> [WHAT YOU SHOULD DO]: Give back exactly the first lines of the entries below, through the line with "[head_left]".

[Items from a data source]
- - -

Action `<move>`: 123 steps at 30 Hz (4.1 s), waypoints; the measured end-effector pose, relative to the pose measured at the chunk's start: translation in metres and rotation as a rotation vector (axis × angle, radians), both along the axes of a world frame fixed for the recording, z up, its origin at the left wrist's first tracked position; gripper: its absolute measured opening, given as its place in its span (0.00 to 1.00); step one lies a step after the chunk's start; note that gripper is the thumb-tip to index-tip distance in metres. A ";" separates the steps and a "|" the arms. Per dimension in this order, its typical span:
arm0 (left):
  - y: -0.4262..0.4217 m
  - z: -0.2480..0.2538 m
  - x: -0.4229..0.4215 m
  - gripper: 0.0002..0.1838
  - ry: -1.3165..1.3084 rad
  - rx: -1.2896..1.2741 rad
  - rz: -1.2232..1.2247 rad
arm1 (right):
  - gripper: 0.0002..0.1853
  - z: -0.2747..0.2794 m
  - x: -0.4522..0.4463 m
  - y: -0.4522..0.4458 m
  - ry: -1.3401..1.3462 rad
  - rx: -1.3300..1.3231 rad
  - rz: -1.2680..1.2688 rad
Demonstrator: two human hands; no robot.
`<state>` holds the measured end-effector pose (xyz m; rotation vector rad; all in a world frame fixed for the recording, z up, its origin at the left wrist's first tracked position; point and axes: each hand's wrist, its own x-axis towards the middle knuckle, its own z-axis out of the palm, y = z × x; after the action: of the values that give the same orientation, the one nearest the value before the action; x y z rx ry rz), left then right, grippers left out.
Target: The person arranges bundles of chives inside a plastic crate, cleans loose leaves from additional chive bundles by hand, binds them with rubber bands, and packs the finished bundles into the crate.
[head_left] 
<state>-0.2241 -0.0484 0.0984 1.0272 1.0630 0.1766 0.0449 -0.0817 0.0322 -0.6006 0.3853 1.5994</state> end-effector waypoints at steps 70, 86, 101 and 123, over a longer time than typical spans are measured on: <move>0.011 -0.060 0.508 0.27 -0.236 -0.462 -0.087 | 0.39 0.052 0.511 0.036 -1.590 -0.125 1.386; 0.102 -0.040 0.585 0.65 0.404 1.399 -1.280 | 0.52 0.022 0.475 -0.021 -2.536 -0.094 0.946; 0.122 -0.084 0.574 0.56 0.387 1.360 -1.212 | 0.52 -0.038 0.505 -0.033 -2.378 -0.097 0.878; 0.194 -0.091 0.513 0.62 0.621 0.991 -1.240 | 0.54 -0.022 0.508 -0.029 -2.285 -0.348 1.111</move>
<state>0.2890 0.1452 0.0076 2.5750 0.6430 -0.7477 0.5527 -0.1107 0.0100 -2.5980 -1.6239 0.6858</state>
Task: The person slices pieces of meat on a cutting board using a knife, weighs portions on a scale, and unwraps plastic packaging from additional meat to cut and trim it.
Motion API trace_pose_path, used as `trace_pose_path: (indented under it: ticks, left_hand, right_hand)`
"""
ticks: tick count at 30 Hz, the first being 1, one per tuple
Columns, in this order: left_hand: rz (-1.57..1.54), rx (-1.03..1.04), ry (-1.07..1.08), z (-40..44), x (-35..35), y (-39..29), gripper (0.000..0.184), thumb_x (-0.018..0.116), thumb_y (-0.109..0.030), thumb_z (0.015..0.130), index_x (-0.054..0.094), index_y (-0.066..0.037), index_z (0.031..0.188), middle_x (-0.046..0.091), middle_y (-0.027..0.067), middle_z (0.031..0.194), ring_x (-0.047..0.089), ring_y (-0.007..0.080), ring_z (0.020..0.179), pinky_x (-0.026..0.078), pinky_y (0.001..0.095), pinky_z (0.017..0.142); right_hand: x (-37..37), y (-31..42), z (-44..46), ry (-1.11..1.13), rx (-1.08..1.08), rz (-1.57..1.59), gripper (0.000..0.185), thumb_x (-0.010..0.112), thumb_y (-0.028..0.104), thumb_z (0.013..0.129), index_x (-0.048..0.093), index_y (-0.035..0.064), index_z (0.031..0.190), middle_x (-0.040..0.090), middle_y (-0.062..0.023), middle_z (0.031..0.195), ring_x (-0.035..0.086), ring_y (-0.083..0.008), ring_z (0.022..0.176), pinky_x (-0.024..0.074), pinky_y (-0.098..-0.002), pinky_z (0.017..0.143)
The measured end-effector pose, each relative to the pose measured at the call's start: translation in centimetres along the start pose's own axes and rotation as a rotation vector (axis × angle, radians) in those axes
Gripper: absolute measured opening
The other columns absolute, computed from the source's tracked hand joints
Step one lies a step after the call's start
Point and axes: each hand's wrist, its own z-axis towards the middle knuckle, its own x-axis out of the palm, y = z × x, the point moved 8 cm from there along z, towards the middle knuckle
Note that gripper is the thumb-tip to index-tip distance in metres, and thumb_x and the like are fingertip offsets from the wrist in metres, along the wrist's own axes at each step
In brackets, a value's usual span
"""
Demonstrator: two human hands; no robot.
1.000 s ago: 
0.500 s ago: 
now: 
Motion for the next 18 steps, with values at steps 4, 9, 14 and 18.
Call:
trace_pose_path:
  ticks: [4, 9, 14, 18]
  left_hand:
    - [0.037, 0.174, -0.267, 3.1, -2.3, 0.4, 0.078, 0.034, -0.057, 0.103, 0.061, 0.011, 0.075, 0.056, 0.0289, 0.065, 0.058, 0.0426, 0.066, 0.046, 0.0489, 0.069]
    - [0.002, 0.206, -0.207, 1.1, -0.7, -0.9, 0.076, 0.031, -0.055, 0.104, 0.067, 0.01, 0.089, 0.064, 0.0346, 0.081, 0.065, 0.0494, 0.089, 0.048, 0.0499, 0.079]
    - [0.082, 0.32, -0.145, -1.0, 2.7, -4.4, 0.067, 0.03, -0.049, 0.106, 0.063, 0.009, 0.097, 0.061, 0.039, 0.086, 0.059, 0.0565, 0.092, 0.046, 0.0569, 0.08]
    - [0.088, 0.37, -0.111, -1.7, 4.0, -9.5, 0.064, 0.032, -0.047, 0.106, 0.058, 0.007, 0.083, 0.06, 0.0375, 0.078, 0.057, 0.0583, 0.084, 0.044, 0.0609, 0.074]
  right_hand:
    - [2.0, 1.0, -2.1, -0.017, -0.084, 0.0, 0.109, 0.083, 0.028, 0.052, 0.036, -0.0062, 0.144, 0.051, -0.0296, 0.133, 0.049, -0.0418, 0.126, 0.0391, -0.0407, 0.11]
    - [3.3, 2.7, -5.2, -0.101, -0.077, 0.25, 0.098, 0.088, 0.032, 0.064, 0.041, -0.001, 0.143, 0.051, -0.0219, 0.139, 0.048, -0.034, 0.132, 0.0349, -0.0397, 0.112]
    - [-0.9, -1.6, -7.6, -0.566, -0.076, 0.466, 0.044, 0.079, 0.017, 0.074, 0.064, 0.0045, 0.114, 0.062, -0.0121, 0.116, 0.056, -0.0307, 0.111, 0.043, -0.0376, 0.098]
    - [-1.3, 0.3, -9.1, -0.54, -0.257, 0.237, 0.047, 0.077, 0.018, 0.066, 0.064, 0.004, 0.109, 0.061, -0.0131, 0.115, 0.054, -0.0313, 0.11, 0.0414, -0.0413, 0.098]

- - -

> [RESPONSE TO THE EXERCISE]:
Action `<move>`: 123 steps at 30 Hz (4.1 s), waypoints; the measured end-effector pose, relative to the pose measured at the chunk's start: translation in metres and rotation as a rotation vector (axis × angle, radians), both along the axes of a world frame fixed for the recording, z up, its origin at the left wrist's first tracked position; gripper: its absolute measured opening, given as its place in its span (0.00 to 1.00); step one lies a step after the chunk's start; note that gripper is the thumb-tip to index-tip distance in metres. A ";" separates the steps and a "|" the arms. Per dimension in this order, its typical span:
arm0 (left):
  - y: -0.4262..0.4217 m
  - z: -0.2480..0.2538 m
  - x: -0.4229..0.4215 m
  - gripper: 0.0002..0.1838
  - ry: -1.3165..1.3084 rad
  - rx: -1.2896..1.2741 rad
  - rz: -1.2232..1.2247 rad
arm1 (right):
  - gripper: 0.0002..0.1853
  - z: -0.2747..0.2794 m
  - x: -0.4522..0.4463 m
  - y: -0.4522..0.4458 m
  - ry: -1.3401..1.3462 rad
  - rx: -1.3300..1.3231 rad
  - rz: -1.2680..1.2688 rad
Demonstrator: two human hands; no robot.
`<state>` holds the measured end-effector pose (xyz m; rotation vector rad; all in a world frame fixed for the recording, z up, its origin at the left wrist's first tracked position; point and axes: each hand's wrist, its own x-axis towards the middle knuckle, its own z-axis out of the palm, y = z × x; after the action: of the values that give the same orientation, the one nearest the value before the action; x y z rx ry rz), left then right, grippers left out.
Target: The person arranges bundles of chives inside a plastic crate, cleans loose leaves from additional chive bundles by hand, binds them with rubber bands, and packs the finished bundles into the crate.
[head_left] 

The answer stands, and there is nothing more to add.